Andrade conta que nestas comunidades são preservadas algumas crenças de maldição: os ciclones ou as cheias que apodrecem as machambas são, para muitos, vingança dos espíritos. Andrade tenta explicar-lhes do que se trata na realidade, e a conversa leva-nos naturalmente ao problema das alterações climáticas. Andrade confidencia que é difícil comunicar o que são as alterações climáticas nas línguas locais (suaíli, maconde, macua) onde estas expressões não existem. Queixa-se também da confusão recorrente dos termos: reutilização, reciclagem, separação…, mas os problemas são cada vez mais tangíveis. Com preocupação, conta-nos que em Cabo Delgado já não é anormal as temperaturas atingirem os 45ºC e que em dezembro já não chove. “Chove mais em janeiro. Já não há tempo certo para começar as sementeiras. Como não há época certa, a fome cresce. Temos de lutar pelo meio ambiente que é nosso. Há também muitas empresas estrangeiras, chinesas por exemplo, que estão a esgotar os nossos recursos, a nossa floresta, para replantar nos seus países as nossas espécies. Em Cabo Delgado, já não há pau preto, mangal. Isto cria enormes problemas de segurança para as habitações: as águas sobem, provocam-se inundações. Foi isso que aconteceu na Beira. Na Beira cortaram o mangal que protege as casas. Não é Deus. Somos nós que nos estamos a prejudicar.” Sugere que se plante mais bambu: cresce rápido, é local, rentável e ecológico. Não precisa de pesticidas ou fertilizante. Cresce naturalmente. Já o mangal deve ficar intacto: “Temos de preservar as espécies para os nossos filhos e não podemos tampouco prejudicar os nossos vizinhos. O mundo é uma família.”

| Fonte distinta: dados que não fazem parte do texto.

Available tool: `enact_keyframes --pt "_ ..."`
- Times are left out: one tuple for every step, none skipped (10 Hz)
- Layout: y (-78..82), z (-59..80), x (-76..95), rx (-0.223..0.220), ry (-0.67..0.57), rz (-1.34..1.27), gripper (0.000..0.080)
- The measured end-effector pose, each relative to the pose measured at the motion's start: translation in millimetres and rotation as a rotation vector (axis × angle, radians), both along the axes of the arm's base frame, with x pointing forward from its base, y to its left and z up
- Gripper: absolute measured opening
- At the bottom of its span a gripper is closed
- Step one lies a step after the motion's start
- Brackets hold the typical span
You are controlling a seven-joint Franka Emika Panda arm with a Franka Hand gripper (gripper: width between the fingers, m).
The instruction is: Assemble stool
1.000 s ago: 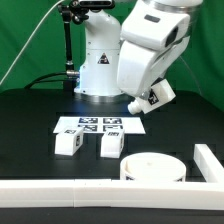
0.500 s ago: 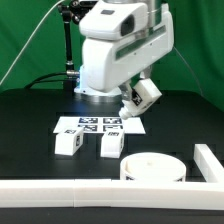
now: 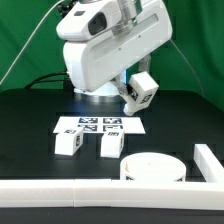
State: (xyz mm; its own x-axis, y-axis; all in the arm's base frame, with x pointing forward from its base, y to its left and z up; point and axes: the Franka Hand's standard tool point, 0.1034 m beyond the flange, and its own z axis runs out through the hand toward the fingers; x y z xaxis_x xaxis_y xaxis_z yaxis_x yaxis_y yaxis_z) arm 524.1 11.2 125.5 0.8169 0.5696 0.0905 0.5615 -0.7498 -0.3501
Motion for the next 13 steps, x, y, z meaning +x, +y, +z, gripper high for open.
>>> enact_keyframes --pt "-5.6 -2.0 1.0 0.009 -0.03 -0.02 0.033" --pt "-12.1 -4.1 3.5 0.027 -0.083 -0.046 0.033" --pt "-17.9 -6.2 2.9 0.045 -0.121 -0.082 0.033" --pt "-14.2 -4.6 1.8 0.073 -0.094 -0.122 0.033" --pt "-10.3 -1.1 10.1 0.131 -0.133 -0.177 0.033" --pt "-6.9 2.4 16.1 0.177 -0.173 -0.207 0.033" --pt "-12.1 -0.9 14.6 0.172 -0.19 -0.212 0.033" --pt "-12.7 -1.3 13.9 0.166 -0.184 -0.211 0.033" --pt "-13.0 -1.4 13.8 0.166 -0.184 -0.21 0.033" --pt "-13.4 -1.1 15.0 0.163 -0.189 -0.212 0.033" --pt "-11.4 1.5 22.2 0.148 -0.215 -0.213 0.033" --pt "-1.2 0.6 31.0 0.148 -0.23 -0.2 0.033" --pt "2.2 -1.8 43.2 0.145 -0.245 -0.17 0.033"
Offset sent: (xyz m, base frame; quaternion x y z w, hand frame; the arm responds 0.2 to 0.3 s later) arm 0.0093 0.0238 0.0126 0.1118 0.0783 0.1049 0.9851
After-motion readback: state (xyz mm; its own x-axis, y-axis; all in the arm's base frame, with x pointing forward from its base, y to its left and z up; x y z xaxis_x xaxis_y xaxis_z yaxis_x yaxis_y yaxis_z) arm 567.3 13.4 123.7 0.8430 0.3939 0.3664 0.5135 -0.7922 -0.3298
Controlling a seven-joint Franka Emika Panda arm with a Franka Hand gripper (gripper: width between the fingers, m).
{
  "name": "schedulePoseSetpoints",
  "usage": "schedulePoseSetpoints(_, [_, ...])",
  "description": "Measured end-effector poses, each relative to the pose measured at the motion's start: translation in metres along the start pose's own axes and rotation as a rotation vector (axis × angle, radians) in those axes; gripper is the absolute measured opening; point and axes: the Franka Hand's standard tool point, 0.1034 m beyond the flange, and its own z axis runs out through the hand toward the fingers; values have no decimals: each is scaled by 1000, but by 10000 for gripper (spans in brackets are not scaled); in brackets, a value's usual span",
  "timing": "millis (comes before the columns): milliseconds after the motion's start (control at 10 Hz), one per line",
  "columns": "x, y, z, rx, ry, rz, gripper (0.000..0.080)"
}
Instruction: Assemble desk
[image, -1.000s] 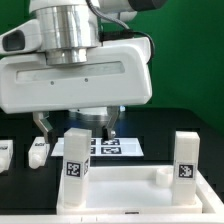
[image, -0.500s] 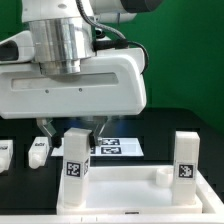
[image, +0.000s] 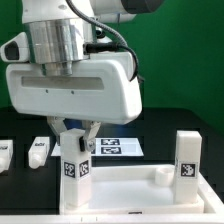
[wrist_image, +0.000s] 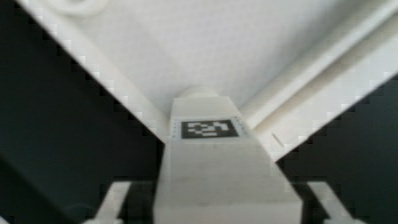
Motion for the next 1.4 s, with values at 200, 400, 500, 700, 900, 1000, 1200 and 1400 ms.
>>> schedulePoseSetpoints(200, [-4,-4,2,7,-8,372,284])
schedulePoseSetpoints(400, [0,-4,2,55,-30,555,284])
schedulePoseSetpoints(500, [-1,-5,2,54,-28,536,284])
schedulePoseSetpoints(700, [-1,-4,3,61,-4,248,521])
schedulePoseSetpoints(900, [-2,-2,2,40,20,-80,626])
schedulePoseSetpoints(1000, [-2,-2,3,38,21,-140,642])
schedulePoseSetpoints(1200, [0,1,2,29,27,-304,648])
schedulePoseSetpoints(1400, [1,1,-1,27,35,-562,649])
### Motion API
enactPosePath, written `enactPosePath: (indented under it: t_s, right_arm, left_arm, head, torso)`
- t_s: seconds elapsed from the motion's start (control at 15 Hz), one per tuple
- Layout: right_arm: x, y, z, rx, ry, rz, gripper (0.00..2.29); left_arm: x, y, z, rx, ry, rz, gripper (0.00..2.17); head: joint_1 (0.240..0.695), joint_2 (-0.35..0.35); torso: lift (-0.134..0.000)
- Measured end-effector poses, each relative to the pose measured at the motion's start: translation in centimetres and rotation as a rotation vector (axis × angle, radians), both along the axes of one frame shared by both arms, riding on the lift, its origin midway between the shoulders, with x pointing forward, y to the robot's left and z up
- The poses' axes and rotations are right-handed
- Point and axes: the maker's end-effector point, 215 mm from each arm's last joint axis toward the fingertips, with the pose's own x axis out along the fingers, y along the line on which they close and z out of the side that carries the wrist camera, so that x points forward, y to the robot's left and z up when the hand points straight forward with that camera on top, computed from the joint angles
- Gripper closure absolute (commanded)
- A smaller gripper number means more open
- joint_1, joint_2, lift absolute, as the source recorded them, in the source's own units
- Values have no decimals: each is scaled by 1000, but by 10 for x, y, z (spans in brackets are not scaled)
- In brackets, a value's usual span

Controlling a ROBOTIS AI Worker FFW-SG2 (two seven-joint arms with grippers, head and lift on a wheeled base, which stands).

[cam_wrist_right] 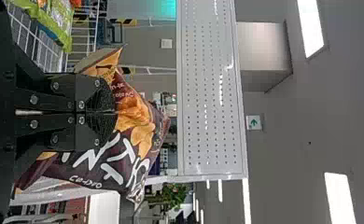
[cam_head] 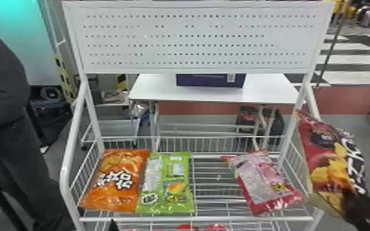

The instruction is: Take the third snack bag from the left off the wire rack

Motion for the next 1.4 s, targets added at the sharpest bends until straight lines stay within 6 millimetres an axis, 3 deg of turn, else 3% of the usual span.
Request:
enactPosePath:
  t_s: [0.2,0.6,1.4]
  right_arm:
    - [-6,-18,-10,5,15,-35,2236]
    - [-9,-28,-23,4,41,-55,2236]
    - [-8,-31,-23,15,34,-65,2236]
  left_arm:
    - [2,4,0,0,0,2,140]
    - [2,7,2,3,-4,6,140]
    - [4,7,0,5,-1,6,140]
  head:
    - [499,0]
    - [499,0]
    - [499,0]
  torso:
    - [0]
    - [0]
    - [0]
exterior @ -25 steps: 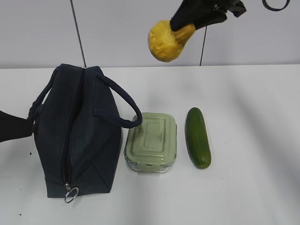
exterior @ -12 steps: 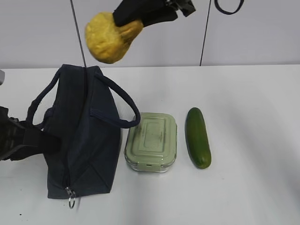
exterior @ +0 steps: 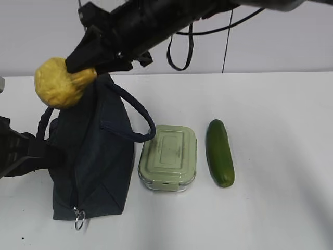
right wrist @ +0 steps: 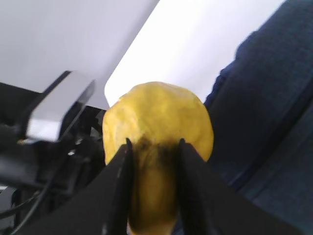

A nossa conversa regressa sempre à importância fulcral da educação: “Para atingir 2030, temos de trabalhar na educação, com crianças. Se não o fizermos, nenhuma meta será atingida. Temos de ser nós, jovens, a começar este processo criativo. O que encontramos nas comunidades são crianças que nos dizem ‘estou a pedir, estou a pedir. Está a pedir, mas pode criar.’ A criança tem de estar no processo da construção, mesmo que seja só com um bocado de barro na mão. A gente guarda na memória e aprende a partilhar. A educação é assim, como uma escada.” Fala-nos de tantos moçambicanos que querem estudar, no ensino superior, finanças e economia. Na sua opinião, não se estimula a criatividade, “não interessa ter dinheiro só para comprar coisas de fora.” Também a forma como se tratam os resíduos é problemática para Andrade: diz que se vê muito lixo no chão, muitos sacos de plásticos. “Podemos fazer sacos de silha, cestas de material local, como já fazem algumas comunidades em Cabo Delgado. Não é um negócio, é um processo essencial Não podemos estimular as indústrias a produzir mais aquilo que nos faz mal. Temos de exigir estas mudanças.” É que os resíduos não são só um problema em si. O lixo também emite metano. Por isso, está a experimentar introduzir biodigestores nas comunidades, fornos com barro e com lixo, para cozinhar.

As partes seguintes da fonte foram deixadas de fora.